Accordingly, the AAO finds that the situation presented in this application rises to the level of extreme hardship. However, the grant or denial of the waiver does not turn only on the issue of the meaning of extreme hardship." It also hinges on the discretion of the Secretary and pursuant to such terms, conditions and procedures as he may by regulations prescribe. In discretionary matters, the alien bears the burden of providing eligibility in terms of equities in the United States which are not outweighed by adverse factors. See Matter of T-S-Y-, 7 I&N Dec. 582 (BIA 1957). 
 
In evaluating whether... relief is warranted in the exercise of discretion, the factors adverse to the alien include the nature and underlying circumstances or the exclusion ground at issue, the presence of additional significant violations of this country's immigration laws, the existence of a criminal record, and if so, its nature and seriousness, and the presence of other evidence indicative of the alien's bad character or undesirability as a permanent resident of this country. The favorable considerations include family ties in the United States, residence of long duration in this country (particularly where alien began residency at a young age), evidence of hardship to the alien and his family if he is excluded and deported, service in this country's Armed Forces, a history of stable employment, the existence of property or business ties, evidence of value or service in the community, evidence of genuine rehabilitation if a criminal record exists, and other evidence attesting to the alien's good character (e.g., affidavits from family, friends and responsible community representatives). 
 
See Matter of Mendez-Morales 21 I&N Dec. 296, 301 (BIA 1996). The AAO must then, "[B]alance the adverse factors evidencing an alien's undesirability as a permanent resident with the social and humane considerations presented on the alien's behalf to determine whether the grant of relief in the exercise of discretion appears to be in the best interests of the country. " ld. at .300. (Citations omitted). 
 
The favorable factors in this matter are the extreme hardship the applicant's U.S. citizen spouse and child would be if the applicant were to remain in Venezuela, regardless of whether they accompanied the applicant or remained in the United States, community ties, support letters, active involvement with the XXX Christian Center, gainful employment, the apparent lack of a criminal record, and the passage of more than six years since the applicant's unlawful entry to the United States.

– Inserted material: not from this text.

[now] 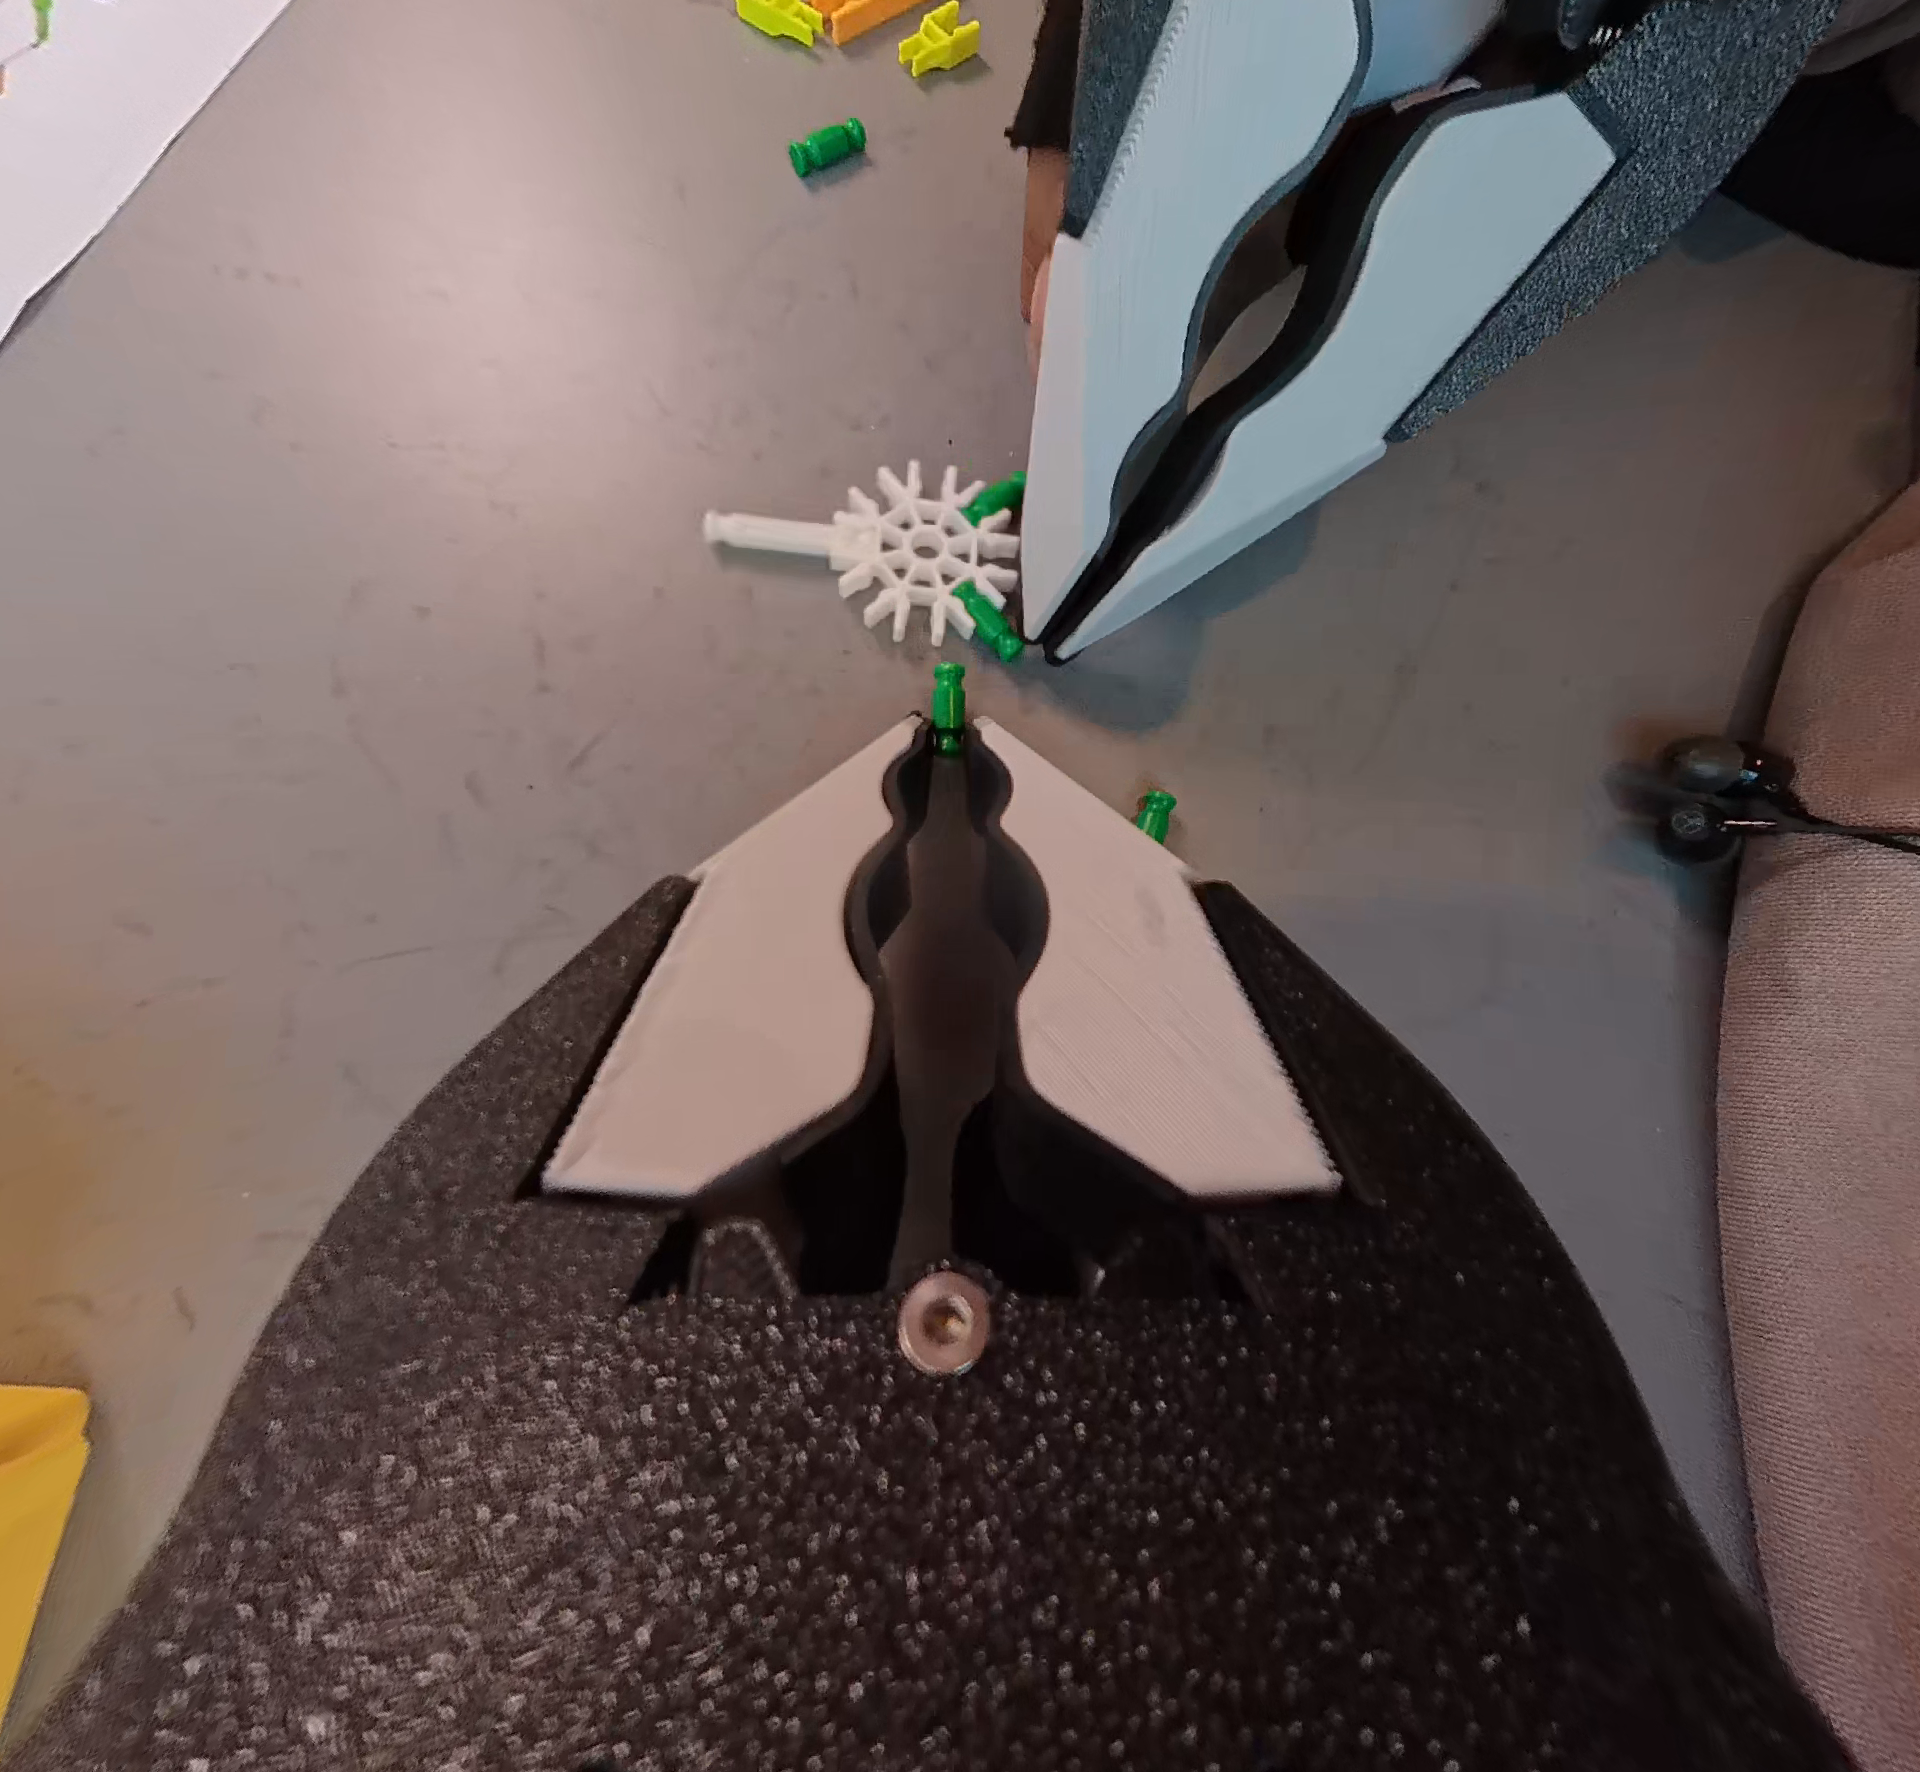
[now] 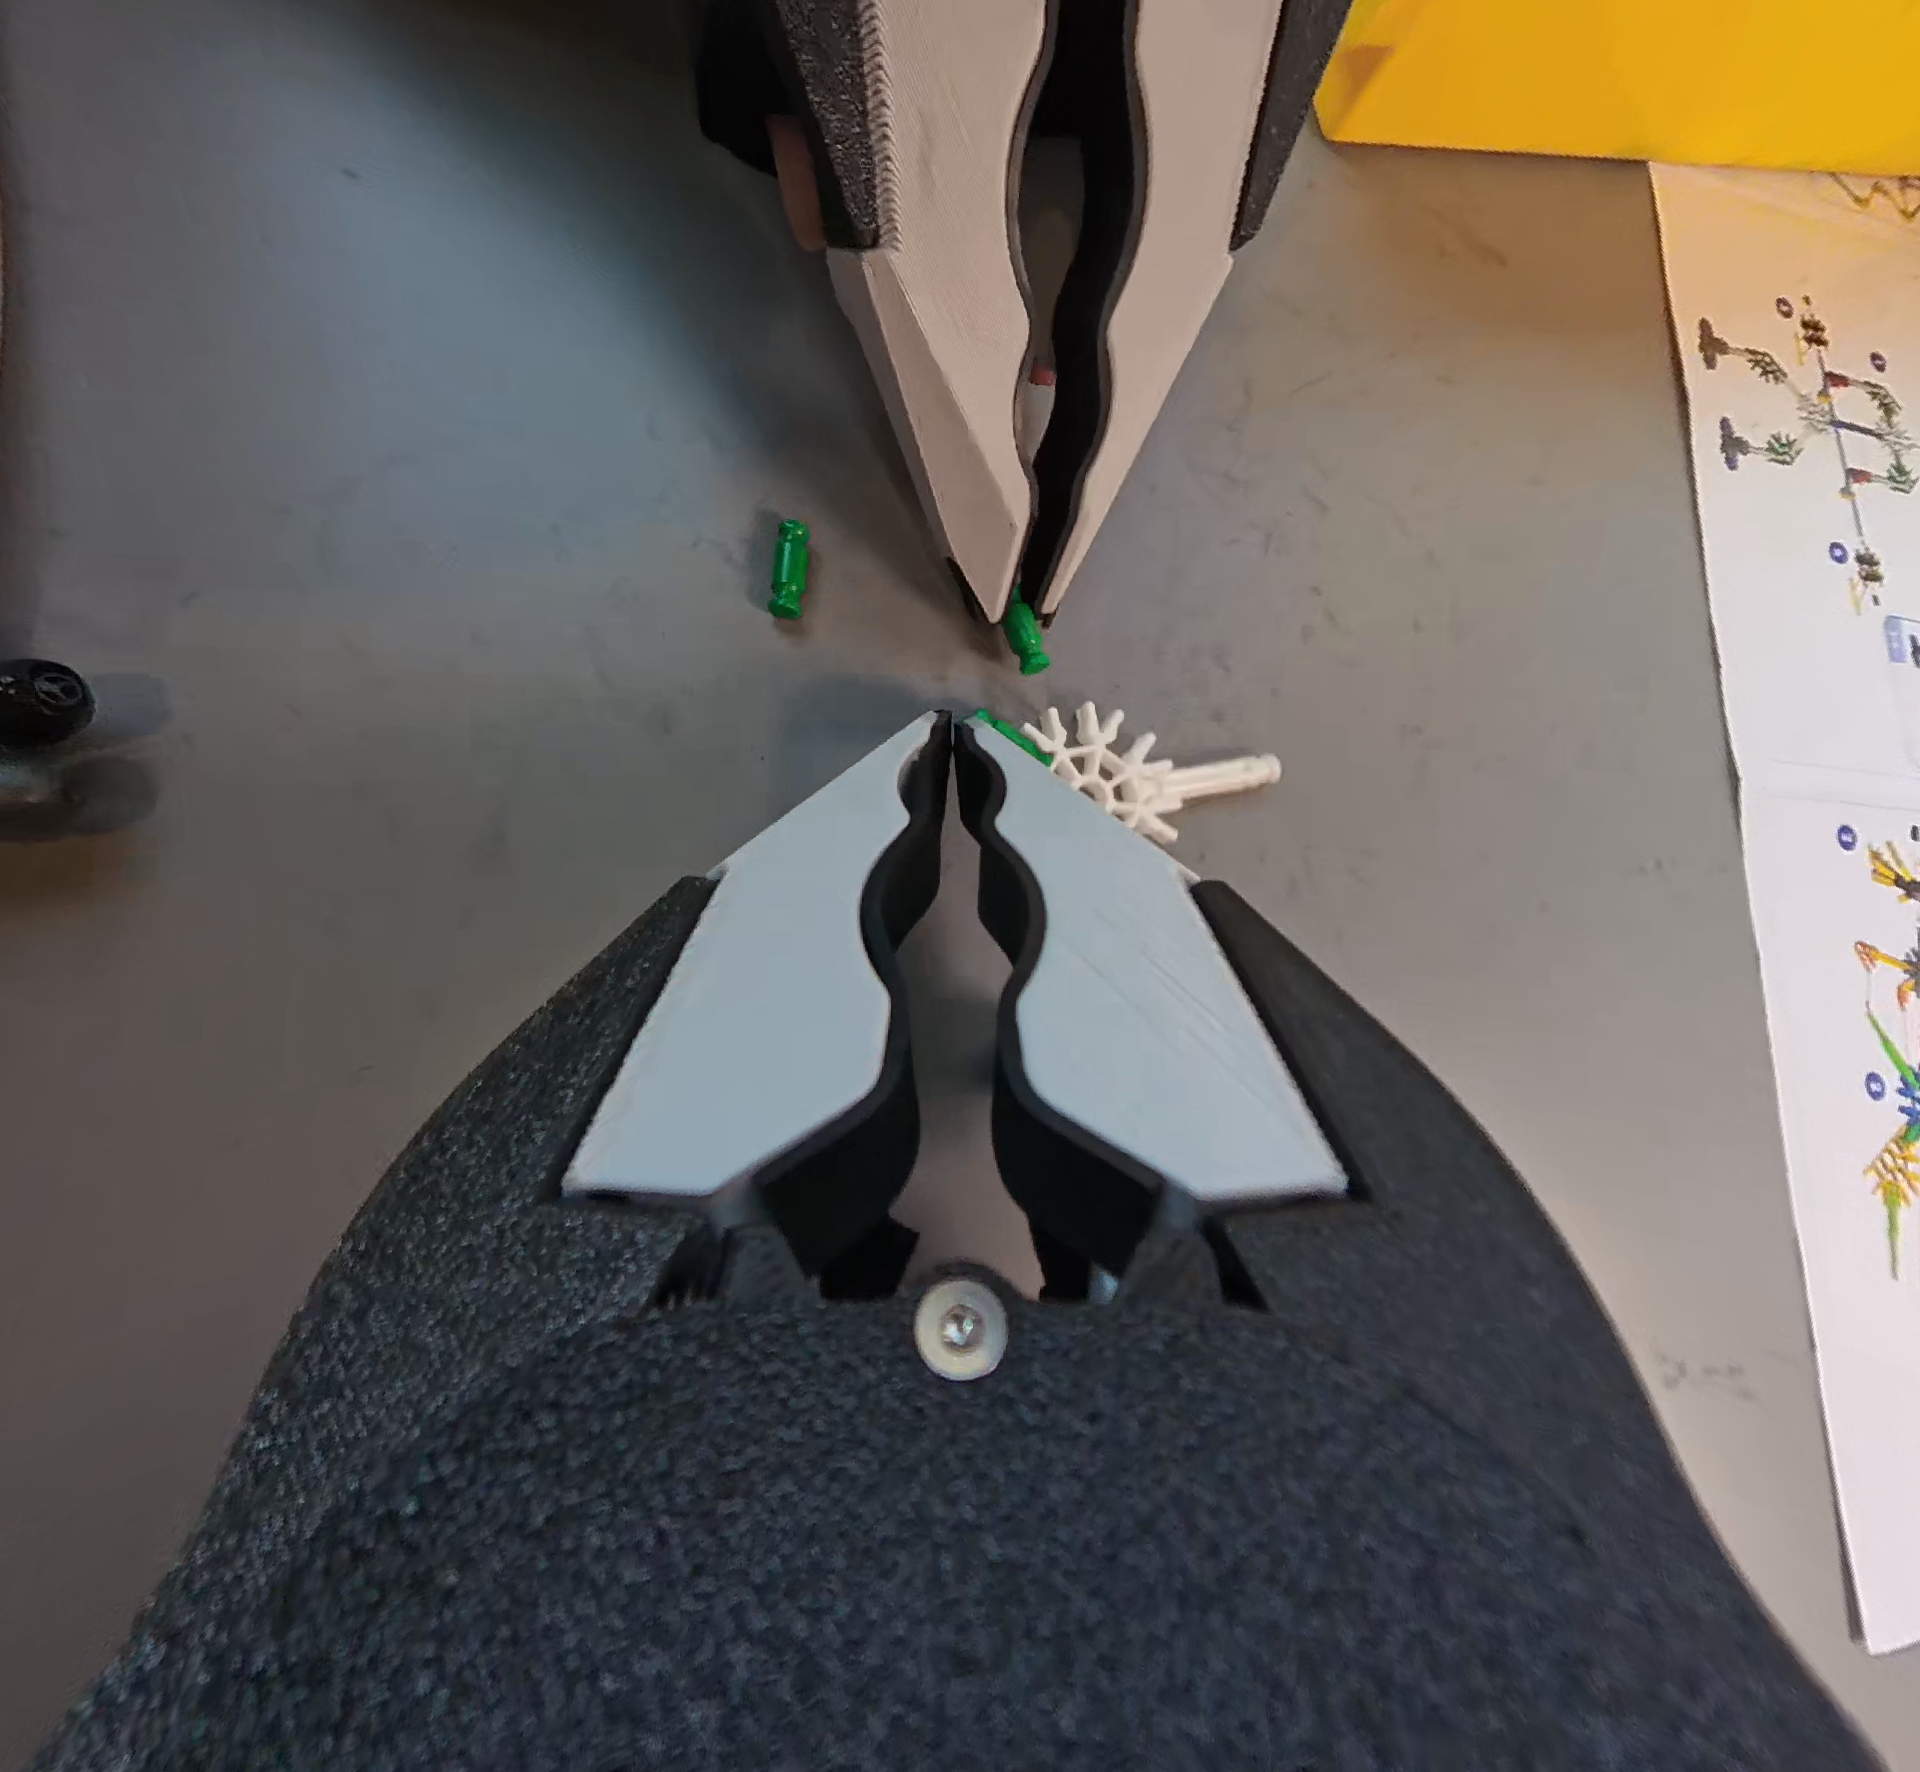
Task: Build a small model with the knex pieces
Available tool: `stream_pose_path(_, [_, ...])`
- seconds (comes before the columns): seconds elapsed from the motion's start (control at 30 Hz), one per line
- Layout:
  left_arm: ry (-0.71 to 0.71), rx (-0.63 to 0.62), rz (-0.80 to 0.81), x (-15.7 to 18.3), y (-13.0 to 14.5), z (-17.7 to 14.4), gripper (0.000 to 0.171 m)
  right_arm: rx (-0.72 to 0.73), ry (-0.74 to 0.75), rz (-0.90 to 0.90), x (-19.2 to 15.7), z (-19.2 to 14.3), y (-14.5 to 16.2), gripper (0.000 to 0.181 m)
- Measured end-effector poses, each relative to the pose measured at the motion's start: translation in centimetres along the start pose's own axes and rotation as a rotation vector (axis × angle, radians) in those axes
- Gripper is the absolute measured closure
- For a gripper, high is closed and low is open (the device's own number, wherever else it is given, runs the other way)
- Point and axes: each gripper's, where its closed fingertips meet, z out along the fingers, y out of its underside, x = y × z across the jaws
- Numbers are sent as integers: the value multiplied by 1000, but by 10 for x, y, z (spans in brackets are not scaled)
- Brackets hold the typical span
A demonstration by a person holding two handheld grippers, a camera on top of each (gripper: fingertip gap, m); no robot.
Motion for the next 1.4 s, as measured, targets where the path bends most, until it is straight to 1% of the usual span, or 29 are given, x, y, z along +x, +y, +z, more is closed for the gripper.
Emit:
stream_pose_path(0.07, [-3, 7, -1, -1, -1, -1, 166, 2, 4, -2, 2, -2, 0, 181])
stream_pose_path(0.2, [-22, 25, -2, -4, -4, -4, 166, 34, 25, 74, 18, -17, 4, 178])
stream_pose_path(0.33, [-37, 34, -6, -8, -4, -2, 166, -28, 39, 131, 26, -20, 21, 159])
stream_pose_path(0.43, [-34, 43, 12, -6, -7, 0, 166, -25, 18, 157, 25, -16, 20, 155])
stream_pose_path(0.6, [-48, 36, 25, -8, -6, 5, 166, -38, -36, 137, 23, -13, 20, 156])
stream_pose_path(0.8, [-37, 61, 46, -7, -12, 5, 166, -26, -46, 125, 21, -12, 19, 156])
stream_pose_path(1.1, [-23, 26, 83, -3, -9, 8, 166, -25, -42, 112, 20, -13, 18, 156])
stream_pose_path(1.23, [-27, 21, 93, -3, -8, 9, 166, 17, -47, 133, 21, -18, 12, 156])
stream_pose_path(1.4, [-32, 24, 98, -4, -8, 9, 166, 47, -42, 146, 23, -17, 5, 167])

The unfavorable factors in this matter arc the applicant's unlawful entry to the United States and unlawful presence and employment while in the United States. 
 
The immigration violations committed by the applicant are serious in nature and cannot be condoned. Nonetheless, the AAO finds that the applicant has established that the favorable factors in his application outweigh the favorable factors. Therefore, a favorable exercise of the Secretary's discretion is warranted. 
 
In proceedings for application of waiver grounds of inadmissibility under section 212(a)(9)(B)(v), the burden of establishing that the applicant merits approval remains entirely with the applicant. Section 291 of the Act, U.S.C. §1361. The applicant has sustained that burden. 

 
ORDER:
The appeal is sustained. The waiver application is approved.